NOTE: If you are converting a generic web page you must
select the "--webpage" option on the command-line or choose "Web Page"
as the document type in the GUI.
Page Breaks
To force a page break use the HR markup with the option "BREAK":
<HR BREAK>
Chapters
All chapters start with a top-level heading (H1) markup. Any headings within
a chapter must be of a lower level (H2 to H7). Each chapter starts a new
page (the next odd-numbered page if duplexing is selected.)
Headings
The headings you use within a chapter must start at level 2 (H2). If you
skip levels the heading will be shown under the last level that was known.
For example, if you use the following hierarchy of headings:
<H1>Chapter Heading</H1>
...
<H2>Section Heading 1</H2>
...
<H2>Section Heading 2</H2>
...
<H3>Sub-Section Heading 1</H3>
...
<H4>Sub-Sub-Section Heading 1</H4>
...
<H4>Sub-Sub-Section Heading 2</H4>
...
<H3>Sub-Section Heading 2</H3>
...
<H2>Section Heading 3</H2>
...
<H4>Sub-Sub-Section Heading 3</H4>
...
the table-of-contents that is generated will show:
Chapter Heading
- Section Heading 1
- Section Heading 2
- Sub-Section Heading 1
- Sub-Sub-Section Heading 1
- Sub-Sub-Section Heading 2
- Sub-Section Heading 2
- Sub-Sub-Section Heading 3
- Section Heading 3
Unsupported or Restricted HTML Features
The following HTML features are either not supported or have limited support
in this release of HTMLDOC.
Embedded Objects
Only embedded HTML files are supported using the EMBED tag.
Fonts
Limited typeface specification is currently supported. The "Arial" typeface
is mapped to "Helvetica" to ensure portability across platforms and for
older PostScript printers. All other unrecognized typefaces are silently
ignored.
Forms
Forms are not yet supported when generating PostScript and PDF files.
Frames
HTMLDOC does not support frames.
Image Maps
Image maps are not exported to HTML or PDF files.
Links
External URL links are fully supported for HTML and PDF output. Internal
links are supported in HTML and PDF output.
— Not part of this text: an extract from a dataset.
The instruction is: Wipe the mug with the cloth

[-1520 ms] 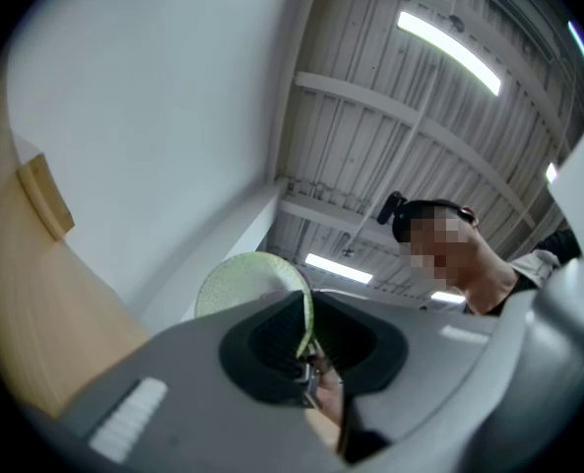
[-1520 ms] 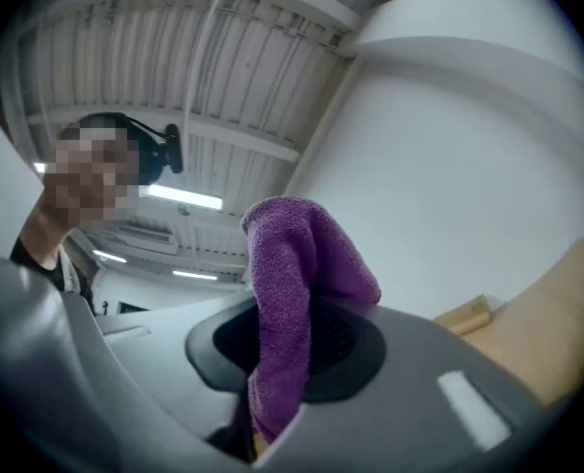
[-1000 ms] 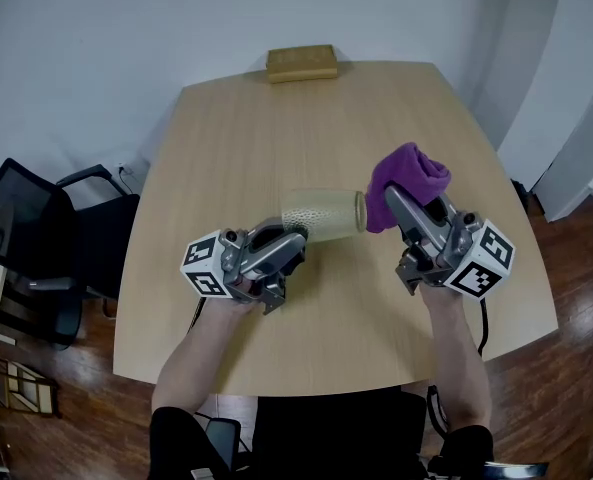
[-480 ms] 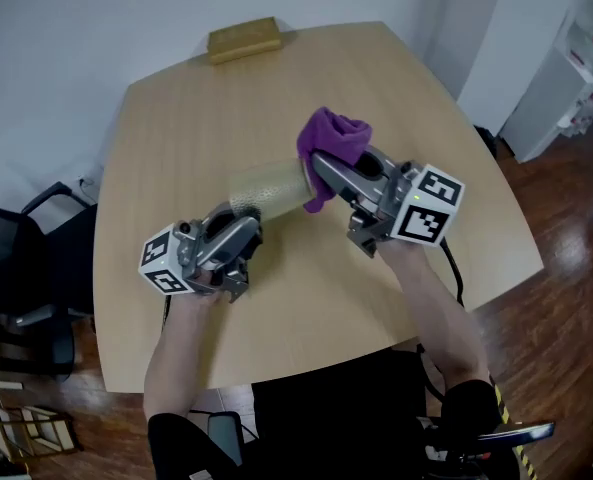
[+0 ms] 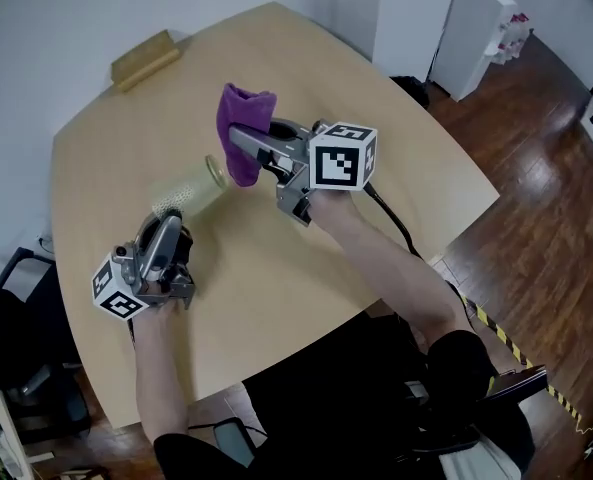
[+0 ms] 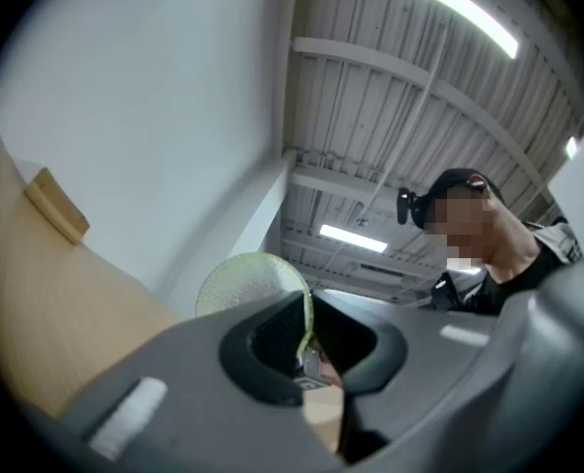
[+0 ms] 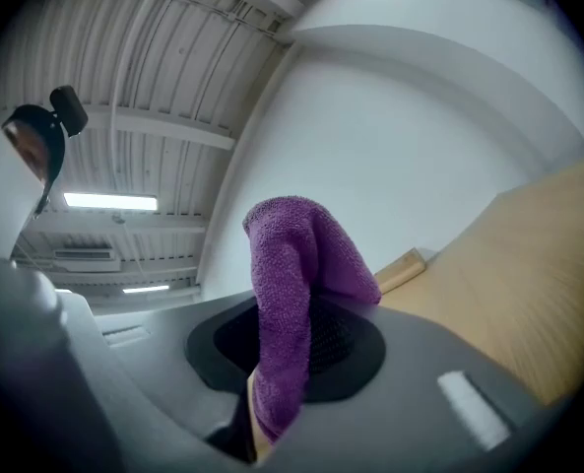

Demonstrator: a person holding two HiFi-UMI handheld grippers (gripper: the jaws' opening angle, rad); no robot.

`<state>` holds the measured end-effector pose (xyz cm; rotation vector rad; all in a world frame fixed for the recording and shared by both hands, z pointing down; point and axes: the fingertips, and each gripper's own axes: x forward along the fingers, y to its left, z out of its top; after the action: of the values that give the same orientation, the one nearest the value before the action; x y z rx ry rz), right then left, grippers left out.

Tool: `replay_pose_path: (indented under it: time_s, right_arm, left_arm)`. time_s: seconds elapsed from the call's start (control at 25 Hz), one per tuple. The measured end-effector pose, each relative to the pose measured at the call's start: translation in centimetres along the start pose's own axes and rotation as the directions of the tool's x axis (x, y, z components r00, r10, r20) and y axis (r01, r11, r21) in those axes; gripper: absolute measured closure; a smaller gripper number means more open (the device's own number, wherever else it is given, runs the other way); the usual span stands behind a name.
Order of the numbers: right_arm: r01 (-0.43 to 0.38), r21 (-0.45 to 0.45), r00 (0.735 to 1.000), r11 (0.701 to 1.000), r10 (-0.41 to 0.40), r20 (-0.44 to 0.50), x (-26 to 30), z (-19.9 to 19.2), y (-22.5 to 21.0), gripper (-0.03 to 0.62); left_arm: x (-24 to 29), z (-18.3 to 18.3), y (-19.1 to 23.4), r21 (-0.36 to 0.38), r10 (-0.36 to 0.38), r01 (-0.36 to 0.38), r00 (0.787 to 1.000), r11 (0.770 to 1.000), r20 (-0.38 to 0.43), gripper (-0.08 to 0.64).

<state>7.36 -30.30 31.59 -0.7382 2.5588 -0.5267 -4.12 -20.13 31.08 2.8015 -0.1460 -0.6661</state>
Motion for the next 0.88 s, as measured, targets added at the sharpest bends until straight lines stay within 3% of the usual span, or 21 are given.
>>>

When generating PDF files, links of the form:
<A HREF="file:filename.pdf">Link Text</A>
will be converted to external file links for the PDF viewer instead of
URL links.
Scripts and Applets
All scripts and applets are silently stripped from the output.
Style Sheets
Style sheets are not yet supported.
Tables
Currently only the HTML 3.2 varient of tables is supported. The CAPTION,
THEAD, TFOOT, and TBODY tags are ignored.